» **EXERCISE BRIEF**
Retype every line from the start of the data down to and including the line with "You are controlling". Skip the pictures.

*** COLLECTED MATERIAL Section Begins ***

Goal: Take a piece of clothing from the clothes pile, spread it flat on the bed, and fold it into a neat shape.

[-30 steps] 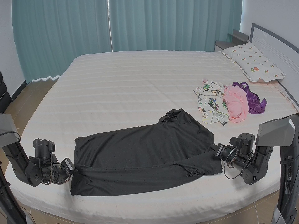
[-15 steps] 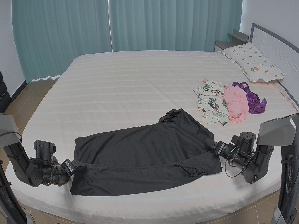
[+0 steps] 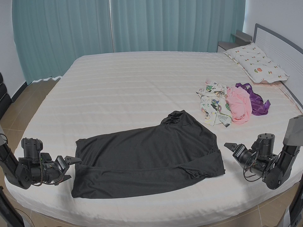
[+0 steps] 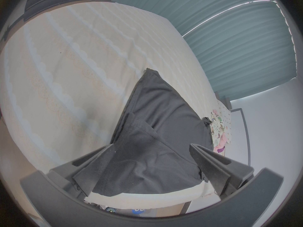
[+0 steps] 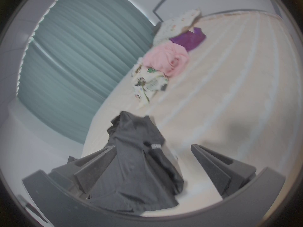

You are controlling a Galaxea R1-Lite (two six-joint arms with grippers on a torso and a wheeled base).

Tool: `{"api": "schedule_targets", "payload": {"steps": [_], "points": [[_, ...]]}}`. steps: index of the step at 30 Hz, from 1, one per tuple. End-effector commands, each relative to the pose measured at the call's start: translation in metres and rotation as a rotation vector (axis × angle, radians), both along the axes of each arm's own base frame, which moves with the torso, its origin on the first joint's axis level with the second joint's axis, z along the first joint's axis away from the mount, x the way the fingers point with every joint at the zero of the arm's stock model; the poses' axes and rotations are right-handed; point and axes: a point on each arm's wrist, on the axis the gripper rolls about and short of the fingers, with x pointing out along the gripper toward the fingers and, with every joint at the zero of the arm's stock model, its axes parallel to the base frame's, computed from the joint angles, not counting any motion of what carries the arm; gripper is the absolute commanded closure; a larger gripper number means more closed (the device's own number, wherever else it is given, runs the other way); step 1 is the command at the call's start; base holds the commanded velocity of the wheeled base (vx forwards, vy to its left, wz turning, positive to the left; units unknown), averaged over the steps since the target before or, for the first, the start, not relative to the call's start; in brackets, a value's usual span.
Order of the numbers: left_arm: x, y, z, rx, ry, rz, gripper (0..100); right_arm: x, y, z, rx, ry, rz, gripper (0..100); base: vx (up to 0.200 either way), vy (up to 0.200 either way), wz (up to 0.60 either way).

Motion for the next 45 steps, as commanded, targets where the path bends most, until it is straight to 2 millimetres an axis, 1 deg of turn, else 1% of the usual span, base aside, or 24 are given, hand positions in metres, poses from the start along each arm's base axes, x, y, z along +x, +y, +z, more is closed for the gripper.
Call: {"api": "schedule_targets", "payload": {"steps": [1,5,8,13,15,19,23,27,36,37,41,45], "points": [[-0.013,0.0,0.004,-0.049,-0.007,-0.033,0,-0.029,0.02,0.011,0.073,0.117,-0.044,0,0.0,0.0,0.0],[-0.021,-0.003,-0.001,-0.095,0.024,-0.073,0,-0.032,0.03,0.006,0.137,0.2,-0.063,0,-0.2,0.0,0.0],[-0.025,-0.004,-0.004,-0.141,0.042,-0.111,0,-0.029,0.035,0.002,0.172,0.236,-0.07,0,-0.133,0.0,0.0],[-0.023,-0.003,-0.008,-0.159,0.055,-0.121,0,-0.022,0.038,-0.003,0.18,0.253,-0.078,0,0.0,0.0,0.0],[-0.019,-0.001,-0.013,-0.163,0.073,-0.113,0,-0.02,0.046,-0.002,0.182,0.242,-0.051,0,0.0,0.0,0.0],[-0.016,0.001,-0.015,-0.168,0.077,-0.105,0,-0.018,0.06,0.002,0.187,0.225,-0.005,0,0.0,0.0,0.0],[-0.015,0.001,-0.015,-0.173,0.079,-0.106,0,-0.008,0.069,-0.007,0.17,0.26,0.005,0,0.0,0.0,0.0],[-0.015,0.0,-0.015,-0.173,0.079,-0.108,0,-0.005,0.069,-0.013,0.161,0.278,0.0,0,0.0,0.0,0.0],[-0.015,0.0,-0.015,-0.173,0.081,-0.108,0,-0.002,0.072,-0.015,0.165,0.272,0.005,0,0.0,0.0,0.0],[-0.015,0.0,-0.015,-0.172,0.079,-0.109,0,-0.002,0.072,-0.015,0.166,0.27,0.005,100,0.0,0.0,0.0],[-0.015,0.0,-0.015,-0.172,0.08,-0.109,0,-0.001,0.072,-0.02,0.156,0.279,0.0,100,0.0,0.0,0.0],[-0.015,0.0,-0.015,-0.171,0.078,-0.11,0,0.0,0.071,-0.019,0.16,0.277,-0.004,100,0.0,0.0,0.0]]}}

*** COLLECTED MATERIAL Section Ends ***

» **FINAL ANSWER**
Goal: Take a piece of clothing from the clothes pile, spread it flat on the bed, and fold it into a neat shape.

[-30 steps] 
[-15 steps] 
[+0 steps] 
[+0 steps] 
[+0 steps] 

You are controlling a Galaxea R1-Lite (two six-joint arms with grippers on a torso and a wheeled base).

This finishes the response to the exercise.